The digest is made possible by the Parallel GHC project.
More news about how we're doing below.
Note that this edition of the digest may be best viewed in blog form at
http://www.well-typed.com/blog/52 (there's an inline picture).
* Workshop of the 2nd SICSA MultiCore Challenge
(27 May, Glasgow; registration deadline 18 May)
The goal of the SICSA MultiCore challenge is to bring together
researchers in the area of parallel programming, by implementing one
or more challenge applications on (networks of) multi-core machines.

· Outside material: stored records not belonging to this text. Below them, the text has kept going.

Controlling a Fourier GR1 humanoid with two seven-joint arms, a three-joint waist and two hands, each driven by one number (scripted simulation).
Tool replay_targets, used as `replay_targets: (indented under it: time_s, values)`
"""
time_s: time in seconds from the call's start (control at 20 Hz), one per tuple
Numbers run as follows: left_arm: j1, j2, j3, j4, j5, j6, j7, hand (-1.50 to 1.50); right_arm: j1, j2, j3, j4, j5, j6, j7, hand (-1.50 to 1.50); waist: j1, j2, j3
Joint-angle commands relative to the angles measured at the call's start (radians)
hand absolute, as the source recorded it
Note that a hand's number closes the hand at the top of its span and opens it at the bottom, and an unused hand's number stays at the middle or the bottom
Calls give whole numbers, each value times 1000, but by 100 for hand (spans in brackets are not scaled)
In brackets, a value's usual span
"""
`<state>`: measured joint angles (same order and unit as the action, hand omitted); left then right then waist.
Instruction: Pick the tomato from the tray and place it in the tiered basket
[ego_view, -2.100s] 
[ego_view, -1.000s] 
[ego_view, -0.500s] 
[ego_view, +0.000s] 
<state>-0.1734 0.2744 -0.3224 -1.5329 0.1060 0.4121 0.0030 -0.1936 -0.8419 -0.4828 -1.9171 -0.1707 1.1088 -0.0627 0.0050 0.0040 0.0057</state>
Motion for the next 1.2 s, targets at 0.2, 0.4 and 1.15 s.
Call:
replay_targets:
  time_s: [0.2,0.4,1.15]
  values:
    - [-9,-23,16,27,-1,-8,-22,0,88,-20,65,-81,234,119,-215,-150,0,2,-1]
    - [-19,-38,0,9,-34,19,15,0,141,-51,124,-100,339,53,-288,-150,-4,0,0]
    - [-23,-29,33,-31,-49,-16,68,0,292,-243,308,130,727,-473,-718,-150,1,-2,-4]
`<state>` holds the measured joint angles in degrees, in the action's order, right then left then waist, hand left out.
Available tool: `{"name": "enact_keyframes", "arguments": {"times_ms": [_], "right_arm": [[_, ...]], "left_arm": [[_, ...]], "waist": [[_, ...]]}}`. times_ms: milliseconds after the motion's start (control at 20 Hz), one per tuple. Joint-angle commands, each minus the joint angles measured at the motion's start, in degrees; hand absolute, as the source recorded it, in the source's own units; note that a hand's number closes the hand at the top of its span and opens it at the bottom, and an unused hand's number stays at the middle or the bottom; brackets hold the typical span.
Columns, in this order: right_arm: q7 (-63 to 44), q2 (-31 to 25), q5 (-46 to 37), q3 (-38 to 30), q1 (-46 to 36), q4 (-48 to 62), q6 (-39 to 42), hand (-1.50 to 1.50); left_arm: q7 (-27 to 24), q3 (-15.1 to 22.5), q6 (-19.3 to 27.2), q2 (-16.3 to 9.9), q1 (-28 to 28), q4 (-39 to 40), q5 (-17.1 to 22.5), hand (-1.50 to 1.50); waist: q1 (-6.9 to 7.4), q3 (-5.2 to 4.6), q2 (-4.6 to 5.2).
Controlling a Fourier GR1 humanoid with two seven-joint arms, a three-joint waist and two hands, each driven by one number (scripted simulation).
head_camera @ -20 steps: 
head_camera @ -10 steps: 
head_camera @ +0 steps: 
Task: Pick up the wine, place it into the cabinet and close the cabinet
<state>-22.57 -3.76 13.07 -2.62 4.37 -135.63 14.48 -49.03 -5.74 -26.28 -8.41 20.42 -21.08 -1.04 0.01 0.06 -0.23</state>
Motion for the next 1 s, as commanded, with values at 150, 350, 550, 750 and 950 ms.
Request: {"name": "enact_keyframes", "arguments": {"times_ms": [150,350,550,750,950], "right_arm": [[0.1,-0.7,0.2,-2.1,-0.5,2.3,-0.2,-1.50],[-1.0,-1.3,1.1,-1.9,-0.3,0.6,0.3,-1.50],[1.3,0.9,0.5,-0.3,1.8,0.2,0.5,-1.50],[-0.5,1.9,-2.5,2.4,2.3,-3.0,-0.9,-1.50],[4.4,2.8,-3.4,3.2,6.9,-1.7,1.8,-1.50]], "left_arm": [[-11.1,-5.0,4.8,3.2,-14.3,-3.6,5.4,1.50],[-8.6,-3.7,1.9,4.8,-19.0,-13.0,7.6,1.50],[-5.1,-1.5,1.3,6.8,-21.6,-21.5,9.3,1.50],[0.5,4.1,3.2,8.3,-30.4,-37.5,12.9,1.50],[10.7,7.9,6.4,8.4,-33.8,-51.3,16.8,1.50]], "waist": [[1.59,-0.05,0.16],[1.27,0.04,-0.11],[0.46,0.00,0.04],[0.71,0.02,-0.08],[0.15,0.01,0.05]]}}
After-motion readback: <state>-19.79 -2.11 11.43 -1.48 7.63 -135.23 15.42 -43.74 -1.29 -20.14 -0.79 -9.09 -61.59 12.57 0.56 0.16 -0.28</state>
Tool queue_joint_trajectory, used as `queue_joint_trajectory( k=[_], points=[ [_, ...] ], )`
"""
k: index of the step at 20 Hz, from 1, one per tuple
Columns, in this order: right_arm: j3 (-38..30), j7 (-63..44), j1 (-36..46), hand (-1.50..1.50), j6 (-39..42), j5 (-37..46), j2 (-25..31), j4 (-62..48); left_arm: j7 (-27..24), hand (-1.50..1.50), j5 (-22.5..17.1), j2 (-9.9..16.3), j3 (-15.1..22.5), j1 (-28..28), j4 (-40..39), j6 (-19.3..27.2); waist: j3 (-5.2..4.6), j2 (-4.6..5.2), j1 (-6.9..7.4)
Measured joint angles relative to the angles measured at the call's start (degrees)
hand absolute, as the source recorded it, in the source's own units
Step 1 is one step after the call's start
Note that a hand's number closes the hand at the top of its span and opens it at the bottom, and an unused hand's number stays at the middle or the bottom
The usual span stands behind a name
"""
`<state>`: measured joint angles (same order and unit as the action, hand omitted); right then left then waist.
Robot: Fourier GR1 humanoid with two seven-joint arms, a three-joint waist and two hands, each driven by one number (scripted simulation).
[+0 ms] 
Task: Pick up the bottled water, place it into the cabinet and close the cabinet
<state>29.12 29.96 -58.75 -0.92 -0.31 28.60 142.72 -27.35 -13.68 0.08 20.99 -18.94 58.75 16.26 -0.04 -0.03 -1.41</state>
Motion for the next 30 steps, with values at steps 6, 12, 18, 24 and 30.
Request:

The goal is to learn about the strengths and weaknesses of current
systems for parallel programming by comparing them on a common
application. The final workshop will feature presentations of the
individual implementations, assessing both raw performance as well as
ease of parallelisation and other aspects in the development of this
* Parallel Haskell Portal
One of things I've been working on at Well-Typed is to help clean up
the Haskell wiki documentation on parallelism and concurrency.
There's still a bit of gardening to do, but we're ready to unveil what
we have now. The Parallel Haskell portal is targeted primarily at
people getting started with parallelism and concurrency in Haskell.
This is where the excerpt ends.